CHINA HERITAGE QUARTERLY China Heritage Project, The Australian National University ISSN 1833-8461
No. 29, March 2012

T'IEN HSIA

The View from the Bridge | China Heritage Quarterly

The View from the Bridge
Aspects of Culture

Pierre Ryckmans

In 1996, Pierre Ryckmans (Simon Leys) presented the ABC Boyer Lectures. Subsequently published under the title The View from the Bridge the lectures are serialised in China Heritage Quarterly with the permission of the author. Herewith we present the third lecture: Writing. For the Introduction and the first lecture, Learning, see here. The second lecture, Reading, can be found here.—The Editor

THREE: WRITING

Léon Bloy wrote a curious little volume, called Exegesis of Common-place Sayings. He collected the pearls of wisdom that idle bourgeois, cabdrivers, hairdressers and doorkeepers love to exchange daily as they pontificate on all sublunary topics. He showed how, seen under a certain angle, these sententious platitudes can actually become pointers towards deeper truths.
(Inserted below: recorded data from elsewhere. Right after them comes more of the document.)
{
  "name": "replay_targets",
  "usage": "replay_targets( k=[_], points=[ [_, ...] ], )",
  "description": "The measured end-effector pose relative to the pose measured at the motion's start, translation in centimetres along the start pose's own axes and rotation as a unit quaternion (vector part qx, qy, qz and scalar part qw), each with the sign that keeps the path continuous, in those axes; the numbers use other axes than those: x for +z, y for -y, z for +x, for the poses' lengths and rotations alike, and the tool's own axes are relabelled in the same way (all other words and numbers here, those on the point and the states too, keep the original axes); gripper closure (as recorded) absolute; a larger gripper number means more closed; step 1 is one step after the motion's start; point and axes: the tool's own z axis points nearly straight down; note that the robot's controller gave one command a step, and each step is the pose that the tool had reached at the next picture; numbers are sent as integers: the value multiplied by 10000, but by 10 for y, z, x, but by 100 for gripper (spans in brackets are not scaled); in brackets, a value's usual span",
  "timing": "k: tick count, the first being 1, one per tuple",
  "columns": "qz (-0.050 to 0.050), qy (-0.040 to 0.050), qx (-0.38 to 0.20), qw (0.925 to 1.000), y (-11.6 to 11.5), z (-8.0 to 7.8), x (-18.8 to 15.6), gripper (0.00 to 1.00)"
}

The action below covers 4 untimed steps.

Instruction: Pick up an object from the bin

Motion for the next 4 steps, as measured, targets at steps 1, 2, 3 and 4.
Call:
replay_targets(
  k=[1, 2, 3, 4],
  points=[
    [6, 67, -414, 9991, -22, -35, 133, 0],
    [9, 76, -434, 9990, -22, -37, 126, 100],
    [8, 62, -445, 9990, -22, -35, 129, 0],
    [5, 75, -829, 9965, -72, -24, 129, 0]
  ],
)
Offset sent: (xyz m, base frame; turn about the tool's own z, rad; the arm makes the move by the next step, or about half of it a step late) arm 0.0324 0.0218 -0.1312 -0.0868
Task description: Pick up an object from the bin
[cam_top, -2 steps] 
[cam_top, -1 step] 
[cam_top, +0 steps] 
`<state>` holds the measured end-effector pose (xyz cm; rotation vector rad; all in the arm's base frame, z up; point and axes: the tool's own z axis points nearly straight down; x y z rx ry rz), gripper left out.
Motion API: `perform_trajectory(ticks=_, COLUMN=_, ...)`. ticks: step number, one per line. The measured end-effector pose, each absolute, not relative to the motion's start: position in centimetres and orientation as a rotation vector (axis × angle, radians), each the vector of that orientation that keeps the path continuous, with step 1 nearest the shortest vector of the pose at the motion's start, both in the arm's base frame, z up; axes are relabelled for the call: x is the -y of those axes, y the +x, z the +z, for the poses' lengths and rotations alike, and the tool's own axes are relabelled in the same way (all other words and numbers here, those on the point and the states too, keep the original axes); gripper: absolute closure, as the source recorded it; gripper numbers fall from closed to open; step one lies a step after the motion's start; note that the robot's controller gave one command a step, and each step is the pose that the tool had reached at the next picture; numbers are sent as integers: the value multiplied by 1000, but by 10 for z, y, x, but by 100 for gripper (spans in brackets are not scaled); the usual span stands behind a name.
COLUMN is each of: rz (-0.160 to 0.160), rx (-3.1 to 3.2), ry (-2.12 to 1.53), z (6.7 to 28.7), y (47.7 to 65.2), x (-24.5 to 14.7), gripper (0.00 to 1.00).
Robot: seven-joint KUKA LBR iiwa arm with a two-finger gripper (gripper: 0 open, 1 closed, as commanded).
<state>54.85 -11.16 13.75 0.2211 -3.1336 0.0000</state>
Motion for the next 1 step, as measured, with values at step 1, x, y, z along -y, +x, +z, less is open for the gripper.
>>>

Some time ago, I listened to a radio interview with a novelist who had just been awarded a literary prize. The interviewer briefly outlined the plot of his novel (which was based on a rather clever conceit), then proceeded to ask: 'What is your message?'. The writer who obviously had little experience of the world in general, and of radio interviews in particular, sounded disconcerted, and eventually mumbled an evasive and confused reply that seemed to miss the point altogether. Fortunately the interviewer somehow sensed his perplexity, and without insisting, moved on to other questions.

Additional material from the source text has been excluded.